:: Problem statement ::
Using the records below, copy every line that holds the string "base".

(Records contained in a dataset)

************

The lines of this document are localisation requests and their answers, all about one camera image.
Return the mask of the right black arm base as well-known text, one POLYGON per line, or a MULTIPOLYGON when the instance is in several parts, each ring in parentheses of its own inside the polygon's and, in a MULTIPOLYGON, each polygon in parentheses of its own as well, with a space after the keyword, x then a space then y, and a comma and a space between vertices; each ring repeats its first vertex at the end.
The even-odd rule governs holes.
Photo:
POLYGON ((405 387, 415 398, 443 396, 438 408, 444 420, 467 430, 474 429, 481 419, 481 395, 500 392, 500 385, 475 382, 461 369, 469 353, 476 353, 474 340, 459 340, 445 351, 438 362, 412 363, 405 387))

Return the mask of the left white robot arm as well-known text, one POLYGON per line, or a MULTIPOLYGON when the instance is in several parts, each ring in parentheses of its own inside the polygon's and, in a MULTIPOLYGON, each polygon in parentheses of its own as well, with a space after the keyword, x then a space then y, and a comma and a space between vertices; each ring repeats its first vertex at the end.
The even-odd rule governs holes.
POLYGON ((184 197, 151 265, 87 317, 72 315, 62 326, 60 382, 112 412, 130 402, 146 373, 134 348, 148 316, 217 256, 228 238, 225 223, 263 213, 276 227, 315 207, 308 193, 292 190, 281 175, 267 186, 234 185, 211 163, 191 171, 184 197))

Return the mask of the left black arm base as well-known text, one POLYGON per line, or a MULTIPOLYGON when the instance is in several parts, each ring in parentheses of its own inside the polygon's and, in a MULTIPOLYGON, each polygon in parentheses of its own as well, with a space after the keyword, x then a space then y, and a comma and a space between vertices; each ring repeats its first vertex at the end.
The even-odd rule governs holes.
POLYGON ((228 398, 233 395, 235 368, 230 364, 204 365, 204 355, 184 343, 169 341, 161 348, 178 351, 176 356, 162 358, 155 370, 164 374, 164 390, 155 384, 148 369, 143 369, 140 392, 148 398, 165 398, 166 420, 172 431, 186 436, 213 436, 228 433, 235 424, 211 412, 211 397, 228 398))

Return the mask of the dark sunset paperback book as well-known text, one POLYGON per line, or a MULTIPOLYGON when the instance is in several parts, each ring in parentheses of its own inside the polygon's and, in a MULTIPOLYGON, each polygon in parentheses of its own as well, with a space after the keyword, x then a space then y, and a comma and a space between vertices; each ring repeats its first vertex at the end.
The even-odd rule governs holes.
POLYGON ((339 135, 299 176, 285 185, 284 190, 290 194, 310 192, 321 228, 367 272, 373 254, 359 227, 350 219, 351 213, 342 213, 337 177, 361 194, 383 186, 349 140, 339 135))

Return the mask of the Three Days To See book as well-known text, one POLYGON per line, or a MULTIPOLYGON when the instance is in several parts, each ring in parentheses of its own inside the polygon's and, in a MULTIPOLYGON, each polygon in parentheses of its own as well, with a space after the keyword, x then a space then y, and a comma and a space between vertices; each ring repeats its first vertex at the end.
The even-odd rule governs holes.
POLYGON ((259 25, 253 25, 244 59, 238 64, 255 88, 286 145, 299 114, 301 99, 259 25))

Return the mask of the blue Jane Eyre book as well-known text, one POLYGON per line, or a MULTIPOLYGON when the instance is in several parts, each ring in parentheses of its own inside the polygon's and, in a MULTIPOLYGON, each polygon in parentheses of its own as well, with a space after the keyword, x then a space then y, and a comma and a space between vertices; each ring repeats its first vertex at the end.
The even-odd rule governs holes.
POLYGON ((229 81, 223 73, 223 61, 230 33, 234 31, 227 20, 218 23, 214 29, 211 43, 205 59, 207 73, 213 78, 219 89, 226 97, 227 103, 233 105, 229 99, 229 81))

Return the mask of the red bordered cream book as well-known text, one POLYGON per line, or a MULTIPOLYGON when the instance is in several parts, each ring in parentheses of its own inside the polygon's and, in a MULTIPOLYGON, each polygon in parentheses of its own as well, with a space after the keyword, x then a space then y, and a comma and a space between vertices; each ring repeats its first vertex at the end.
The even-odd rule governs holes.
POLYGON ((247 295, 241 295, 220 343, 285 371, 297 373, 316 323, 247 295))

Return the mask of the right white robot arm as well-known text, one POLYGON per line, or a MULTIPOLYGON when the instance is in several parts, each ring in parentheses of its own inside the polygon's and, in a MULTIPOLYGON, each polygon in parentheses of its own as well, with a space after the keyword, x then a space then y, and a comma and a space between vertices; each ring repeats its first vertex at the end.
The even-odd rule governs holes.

************

:: Task response ::
Return the mask of the right black arm base as well-known text, one POLYGON per line, or a MULTIPOLYGON when the instance is in several parts, each ring in parentheses of its own inside the polygon's and, in a MULTIPOLYGON, each polygon in parentheses of its own as well, with a space after the keyword, x then a space then y, and a comma and a space between vertices; each ring repeats its first vertex at the end.
Return the mask of the left black arm base as well-known text, one POLYGON per line, or a MULTIPOLYGON when the instance is in several parts, each ring in parentheses of its own inside the polygon's and, in a MULTIPOLYGON, each polygon in parentheses of its own as well, with a space after the keyword, x then a space then y, and a comma and a space between vertices; each ring repeats its first vertex at the end.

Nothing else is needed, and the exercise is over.